● **The problem**:
Write out the data again in full, exactly as it reads.

● **Recorded data**:

=== Section Start ===

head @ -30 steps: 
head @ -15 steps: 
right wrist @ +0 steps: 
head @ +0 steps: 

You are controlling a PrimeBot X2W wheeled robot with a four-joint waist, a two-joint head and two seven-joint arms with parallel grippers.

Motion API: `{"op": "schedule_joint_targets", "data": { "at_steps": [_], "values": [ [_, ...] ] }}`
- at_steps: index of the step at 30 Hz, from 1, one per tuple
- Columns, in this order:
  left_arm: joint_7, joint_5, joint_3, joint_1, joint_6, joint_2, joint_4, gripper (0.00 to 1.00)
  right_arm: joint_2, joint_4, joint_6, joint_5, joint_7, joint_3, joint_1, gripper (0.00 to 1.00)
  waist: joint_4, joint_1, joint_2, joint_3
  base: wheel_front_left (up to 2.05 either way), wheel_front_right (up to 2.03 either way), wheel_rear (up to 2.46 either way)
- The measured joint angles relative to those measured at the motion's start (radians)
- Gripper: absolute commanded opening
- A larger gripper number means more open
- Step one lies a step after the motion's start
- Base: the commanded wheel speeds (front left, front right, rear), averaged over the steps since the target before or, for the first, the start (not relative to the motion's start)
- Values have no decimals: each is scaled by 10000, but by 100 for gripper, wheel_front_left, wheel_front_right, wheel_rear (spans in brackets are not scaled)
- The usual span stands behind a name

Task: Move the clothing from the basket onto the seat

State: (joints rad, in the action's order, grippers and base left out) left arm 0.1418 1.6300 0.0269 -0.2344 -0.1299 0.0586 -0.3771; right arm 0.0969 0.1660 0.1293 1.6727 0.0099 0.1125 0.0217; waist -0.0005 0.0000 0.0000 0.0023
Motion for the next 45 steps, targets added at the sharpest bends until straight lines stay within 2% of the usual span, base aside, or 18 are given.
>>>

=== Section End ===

● **Result of the exercise**:
head @ -30 steps: 
head @ -15 steps: 
right wrist @ +0 steps: 
head @ +0 steps: 

You are controlling a PrimeBot X2W wheeled robot with a four-joint waist, a two-joint head and two seven-joint arms with parallel grippers.

Motion API: `{"op": "schedule_joint_targets", "data": { "at_steps": [_], "values": [ [_, ...] ] }}`
- at_steps: index of the step at 30 Hz, from 1, one per tuple
- Columns, in this order:
  left_arm: joint_7, joint_5, joint_3, joint_1, joint_6, joint_2, joint_4, gripper (0.00 to 1.00)
  right_arm: joint_2, joint_4, joint_6, joint_5, joint_7, joint_3, joint_1, gripper (0.00 to 1.00)
  waist: joint_4, joint_1, joint_2, joint_3
  base: wheel_front_left (up to 2.05 either way), wheel_front_right (up to 2.03 either way), wheel_rear (up to 2.46 either way)
- The measured joint angles relative to those measured at the motion's start (radians)
- Gripper: absolute commanded opening
- A larger gripper number means more open
- Step one lies a step after the motion's start
- Base: the commanded wheel speeds (front left, front right, rear), averaged over the steps since the target before or, for the first, the start (not relative to the motion's start)
- Values have no decimals: each is scaled by 10000, but by 100 for gripper, wheel_front_left, wheel_front_right, wheel_rear (spans in brackets are not scaled)
- The usual span stands behind a name

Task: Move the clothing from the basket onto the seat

State: (joints rad, in the action's order, grippers and base left out) left arm 0.1418 1.6300 0.0269 -0.2344 -0.1299 0.0586 -0.3771; right arm 0.0969 0.1660 0.1293 1.6727 0.0099 0.1125 0.0217; waist -0.0005 0.0000 0.0000 0.0023
Motion for the next 45 steps, targets added at the sharpest bends until straight lines stay within 2% of the usual span, base aside, or 18 are given.
>>>

With this, the exercise is done.